My only being without you is the way I go
Longing has found its time to melt
I can't reach my rose, my gasoline is faded
Your life is running out, wake up, O human!
I saw it when I thought I was getting too close, how far it was, its inaccessibility. Your shadows roamed my senses even when you were by my side. Although I took the guidance of all the means of access I knew, with pleading eyes, the roads leading to you hid themselves in a place I did not know beyond my senses and touches. I have announced to all living and inanimate beings my cries and fires, I could not make you hear my sighs, look at me again, but in vain .. I experienced the shyness of drawing you in me, with the smell of my untouched poems by rolling reproach.
How could I understand that there is a world that has not yet been demarcated, with these shallow perceptions. I do not know how many thousand times I have tried to understand you, your world, which started with hope and ended in despair. With my own questions and answers. I kept looking for a light to come from you - wherever you left a mark - assuming it would be. I tried to enter your world without knowing you, wondering if I didn't know the way.

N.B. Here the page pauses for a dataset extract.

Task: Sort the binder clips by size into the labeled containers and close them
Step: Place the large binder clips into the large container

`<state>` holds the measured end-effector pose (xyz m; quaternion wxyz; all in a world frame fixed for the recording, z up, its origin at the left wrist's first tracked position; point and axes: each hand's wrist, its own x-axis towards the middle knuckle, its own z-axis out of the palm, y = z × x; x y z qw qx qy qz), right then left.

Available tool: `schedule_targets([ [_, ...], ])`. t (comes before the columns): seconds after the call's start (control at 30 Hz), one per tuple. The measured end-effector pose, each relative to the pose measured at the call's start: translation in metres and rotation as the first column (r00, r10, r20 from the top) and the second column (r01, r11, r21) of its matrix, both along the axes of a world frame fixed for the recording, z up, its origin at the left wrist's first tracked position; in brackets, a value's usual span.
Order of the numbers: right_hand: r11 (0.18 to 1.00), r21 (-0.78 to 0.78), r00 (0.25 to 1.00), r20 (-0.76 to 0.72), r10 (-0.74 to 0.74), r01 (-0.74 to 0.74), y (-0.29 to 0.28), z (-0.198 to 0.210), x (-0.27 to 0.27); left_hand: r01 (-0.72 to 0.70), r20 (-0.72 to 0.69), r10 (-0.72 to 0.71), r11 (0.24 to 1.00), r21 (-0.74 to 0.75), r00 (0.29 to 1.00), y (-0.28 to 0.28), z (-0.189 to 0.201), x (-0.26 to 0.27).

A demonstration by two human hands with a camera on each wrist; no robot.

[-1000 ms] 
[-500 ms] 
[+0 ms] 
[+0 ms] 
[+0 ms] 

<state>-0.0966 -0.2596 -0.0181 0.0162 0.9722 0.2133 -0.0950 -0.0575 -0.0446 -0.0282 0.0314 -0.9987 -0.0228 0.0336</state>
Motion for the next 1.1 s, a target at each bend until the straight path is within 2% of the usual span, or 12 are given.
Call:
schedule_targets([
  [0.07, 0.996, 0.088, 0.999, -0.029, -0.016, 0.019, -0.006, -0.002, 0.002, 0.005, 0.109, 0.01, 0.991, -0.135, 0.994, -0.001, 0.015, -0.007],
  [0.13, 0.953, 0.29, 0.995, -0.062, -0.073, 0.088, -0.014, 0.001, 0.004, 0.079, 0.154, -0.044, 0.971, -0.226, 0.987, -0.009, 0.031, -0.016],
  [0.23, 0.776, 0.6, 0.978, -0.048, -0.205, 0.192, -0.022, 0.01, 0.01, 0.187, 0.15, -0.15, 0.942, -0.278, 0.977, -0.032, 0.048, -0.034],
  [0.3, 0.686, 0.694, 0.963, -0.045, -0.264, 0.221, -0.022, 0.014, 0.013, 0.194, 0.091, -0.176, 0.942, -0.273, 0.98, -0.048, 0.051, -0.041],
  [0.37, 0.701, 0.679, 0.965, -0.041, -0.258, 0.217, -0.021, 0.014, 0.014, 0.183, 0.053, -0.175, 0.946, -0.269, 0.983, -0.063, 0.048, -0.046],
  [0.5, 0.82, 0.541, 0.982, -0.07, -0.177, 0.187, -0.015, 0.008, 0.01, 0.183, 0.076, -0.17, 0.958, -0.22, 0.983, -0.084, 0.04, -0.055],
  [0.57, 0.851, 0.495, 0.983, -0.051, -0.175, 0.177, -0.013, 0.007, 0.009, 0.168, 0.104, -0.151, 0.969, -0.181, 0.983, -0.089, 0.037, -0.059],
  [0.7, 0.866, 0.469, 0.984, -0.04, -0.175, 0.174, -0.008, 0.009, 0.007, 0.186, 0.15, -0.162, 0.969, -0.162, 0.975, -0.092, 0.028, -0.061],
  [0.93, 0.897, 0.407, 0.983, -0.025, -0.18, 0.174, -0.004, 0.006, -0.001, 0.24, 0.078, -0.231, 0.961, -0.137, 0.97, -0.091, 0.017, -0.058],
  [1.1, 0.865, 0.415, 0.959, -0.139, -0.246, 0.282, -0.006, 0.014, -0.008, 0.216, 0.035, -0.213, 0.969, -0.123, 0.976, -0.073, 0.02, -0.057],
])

From time to time I was encouraged and extended my hands to reach out, my hands remained empty with your departures. My hands could not stand my hands, ran away, embarrassed, hid in other spaces, hoping to perish. The roads you traveled, the ones you touched, everything that happened from you became close without you realizing it. As I got closer, I was afraid of the strangeness of intimacy with the sails opening to the dreams of losing.

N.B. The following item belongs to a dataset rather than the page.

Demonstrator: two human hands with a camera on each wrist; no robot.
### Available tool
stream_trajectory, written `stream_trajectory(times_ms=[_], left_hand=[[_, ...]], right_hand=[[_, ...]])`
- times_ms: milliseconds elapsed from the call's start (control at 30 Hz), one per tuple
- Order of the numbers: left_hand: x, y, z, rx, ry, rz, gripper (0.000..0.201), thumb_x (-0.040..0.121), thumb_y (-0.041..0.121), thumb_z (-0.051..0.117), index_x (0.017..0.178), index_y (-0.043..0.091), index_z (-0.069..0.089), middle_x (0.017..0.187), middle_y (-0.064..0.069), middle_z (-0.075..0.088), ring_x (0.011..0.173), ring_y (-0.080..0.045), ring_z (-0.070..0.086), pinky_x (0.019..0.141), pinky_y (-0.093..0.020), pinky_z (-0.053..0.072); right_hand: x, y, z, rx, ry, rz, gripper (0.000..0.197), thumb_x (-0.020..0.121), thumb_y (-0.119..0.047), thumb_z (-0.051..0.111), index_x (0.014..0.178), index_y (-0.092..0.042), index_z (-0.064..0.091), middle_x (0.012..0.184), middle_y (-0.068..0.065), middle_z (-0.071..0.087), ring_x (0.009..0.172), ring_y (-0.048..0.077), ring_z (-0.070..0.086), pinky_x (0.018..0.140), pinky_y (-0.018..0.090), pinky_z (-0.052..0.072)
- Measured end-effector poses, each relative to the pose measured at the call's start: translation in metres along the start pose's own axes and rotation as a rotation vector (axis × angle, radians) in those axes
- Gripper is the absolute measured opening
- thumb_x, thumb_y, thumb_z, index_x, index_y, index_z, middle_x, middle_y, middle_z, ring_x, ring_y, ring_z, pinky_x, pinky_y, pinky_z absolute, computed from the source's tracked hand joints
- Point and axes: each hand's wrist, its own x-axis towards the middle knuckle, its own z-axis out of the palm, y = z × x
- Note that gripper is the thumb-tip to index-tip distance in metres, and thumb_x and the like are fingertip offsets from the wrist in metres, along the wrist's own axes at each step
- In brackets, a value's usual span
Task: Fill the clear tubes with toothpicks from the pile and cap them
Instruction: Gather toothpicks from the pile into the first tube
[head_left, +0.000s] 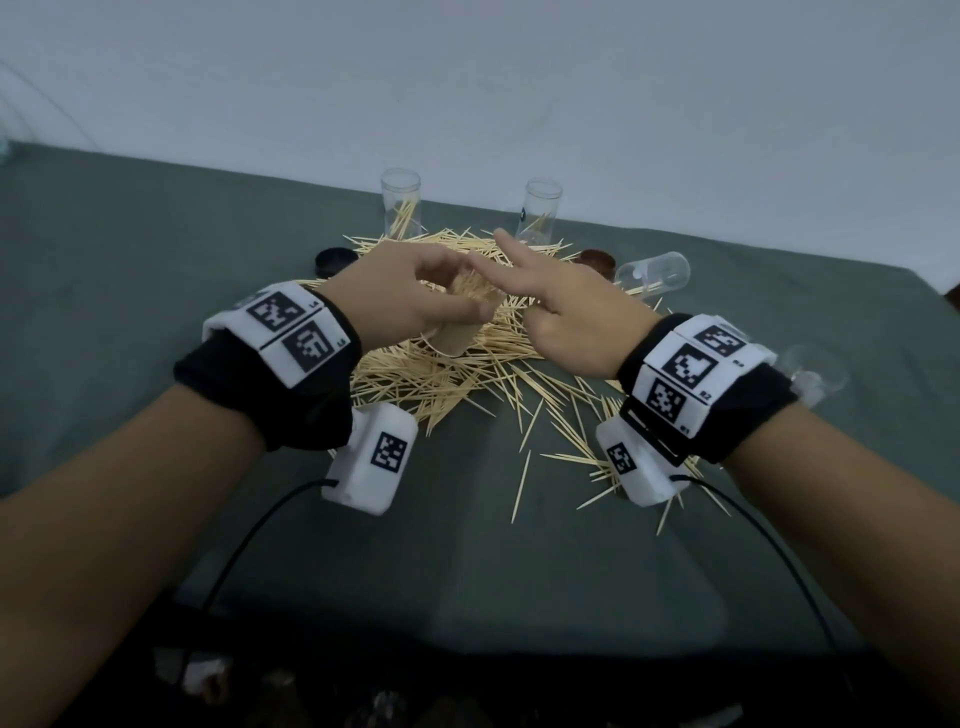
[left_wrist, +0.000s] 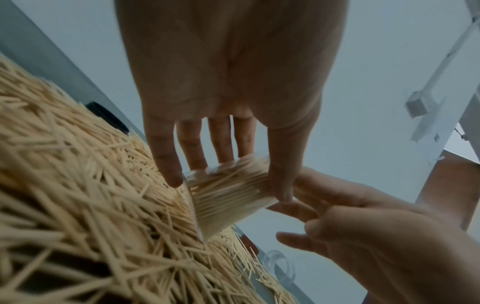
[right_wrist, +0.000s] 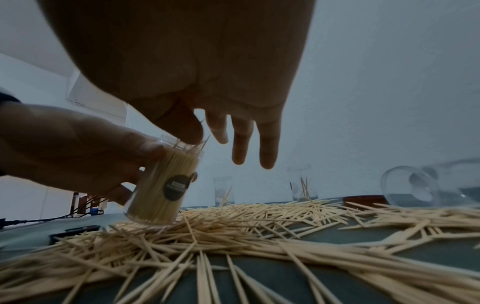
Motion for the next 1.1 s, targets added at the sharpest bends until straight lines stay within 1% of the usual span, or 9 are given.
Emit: stream_trajectory(times_ms=[67,167,267,400,567,733,933,1000,1100], left_hand=[[-0.001,0.001,0.002,0.001,-0.012,0.005,0.053,0.07,0.048,0.08,0.119,0.033,0.066,0.104,0.013,0.069,0.098,-0.006,0.065,0.094,-0.042,0.052],[0.0,0.001,0.002,0.014,0.007,-0.011,0.055,0.069,0.049,0.08,0.119,0.033,0.065,0.105,0.015,0.065,0.1,-0.005,0.063,0.097,-0.04,0.051],[0.001,0.002,0.001,0.052,0.012,-0.011,0.057,0.071,0.044,0.081,0.124,0.031,0.063,0.105,0.018,0.064,0.101,-0.001,0.062,0.098,-0.036,0.049],[-0.002,0.007,0.005,0.074,-0.029,0.028,0.054,0.073,0.039,0.081,0.123,0.031,0.062,0.1,0.023,0.063,0.095,0.004,0.061,0.085,-0.023,0.051],[-0.004,0.009,0.011,0.118,-0.06,0.071,0.058,0.072,0.043,0.08,0.126,0.029,0.061,0.102,0.019,0.065,0.098,0.001,0.062,0.074,-0.018,0.052],[-0.002,0.005,0.008,0.059,-0.001,0.047,0.056,0.07,0.044,0.082,0.121,0.031,0.063,0.102,0.019,0.066,0.096,-0.001,0.064,0.089,-0.032,0.054],[-0.001,0.0,0.005,-0.005,0.032,0.036,0.052,0.072,0.04,0.082,0.12,0.03,0.064,0.106,0.013,0.069,0.096,-0.003,0.067,0.088,-0.032,0.055],[0.0,0.001,0.005,-0.032,0.042,0.04,0.054,0.073,0.038,0.082,0.122,0.029,0.062,0.109,0.012,0.068,0.097,-0.004,0.067,0.088,-0.029,0.054],[0.0,0.001,0.006,-0.053,0.037,0.072,0.053,0.074,0.034,0.082,0.123,0.027,0.061,0.11,0.013,0.068,0.101,-0.001,0.065,0.092,-0.025,0.051]], right_hand=[[0.001,0.003,0.001,-0.001,0.098,-0.016,0.055,0.095,-0.011,0.044,0.146,-0.033,0.04,0.157,-0.002,0.028,0.143,0.015,0.027,0.117,0.027,0.019],[0.002,0.007,-0.002,0.038,0.278,-0.049,0.031,0.094,-0.025,0.059,0.123,-0.031,0.064,0.121,-0.003,0.057,0.105,0.011,0.054,0.096,0.024,0.039],[0.003,0.008,-0.006,0.024,0.306,-0.071,0.018,0.091,-0.02,0.064,0.103,-0.026,0.075,0.094,-0.007,0.064,0.086,0.009,0.056,0.084,0.024,0.043],[0.004,0.006,-0.005,-0.018,0.341,-0.046,0.015,0.087,-0.013,0.068,0.095,-0.021,0.077,0.091,-0.005,0.07,0.085,0.008,0.061,0.08,0.018,0.042],[0.007,0.005,-0.001,-0.044,0.427,0.037,0.013,0.08,-0.031,0.076,0.082,-0.019,0.072,0.076,-0.006,0.069,0.076,0.014,0.063,0.078,0.037,0.053],[0.007,0.007,0.006,-0.082,0.373,-0.043,0.026,0.088,-0.006,0.061,0.105,-0.02,0.075,0.1,0.004,0.067,0.097,0.024,0.06,0.087,0.033,0.046],[0.007,0.005,0.01,-0.101,0.331,-0.099,0.053,0.083,0.004,0.055,0.124,-0.027,0.065,0.105,-0.001,0.053,0.096,0.013,0.043,0.08,0.026,0.035],[0.008,0.005,0.009,-0.116,0.342,-0.051,0.062,0.081,0.005,0.054,0.134,-0.027,0.056,0.118,0.003,0.053,0.108,0.021,0.048,0.089,0.035,0.044],[0.006,0.009,0.01,-0.196,0.179,-0.071,0.073,0.08,0.006,0.051,0.143,-0.031,0.044,0.148,0.007,0.039,0.135,0.028,0.036,0.109,0.044,0.036]])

I wanted to feel the poetry of his smile in his gaze, even though I could not see his staring eyes. I tried to draw the picture of those looks, I wanted to hold on to the moment, yesterday and tomorrow in order to perpetuate - to catch the timelessness - knowing that I cannot hold on. I made an intention reader to express your thoughts. I have always tried to be friends with hope, turning my back on the ‘despair that often knocks on my door. I know you are in my hopes even though you may be a little deeper but you are there.
I asked everything about love for written-unwritten poems, novels, I kept asking why. They said that there was no answer to be given - each letter written with heartache - through the tired old pages. They whispered from the depths of the past that patience is the companion of the soul, that I have to hold on to it. I hold on to the patience not to lose my way that I could not find.
I call out from very close to make my voice heard from far away. I realized that I was memorizing the color of your voice, I read the words love from your voice. It didn't happen. I realized that I was in love with the source of the sound, not the sound. My voice was muted.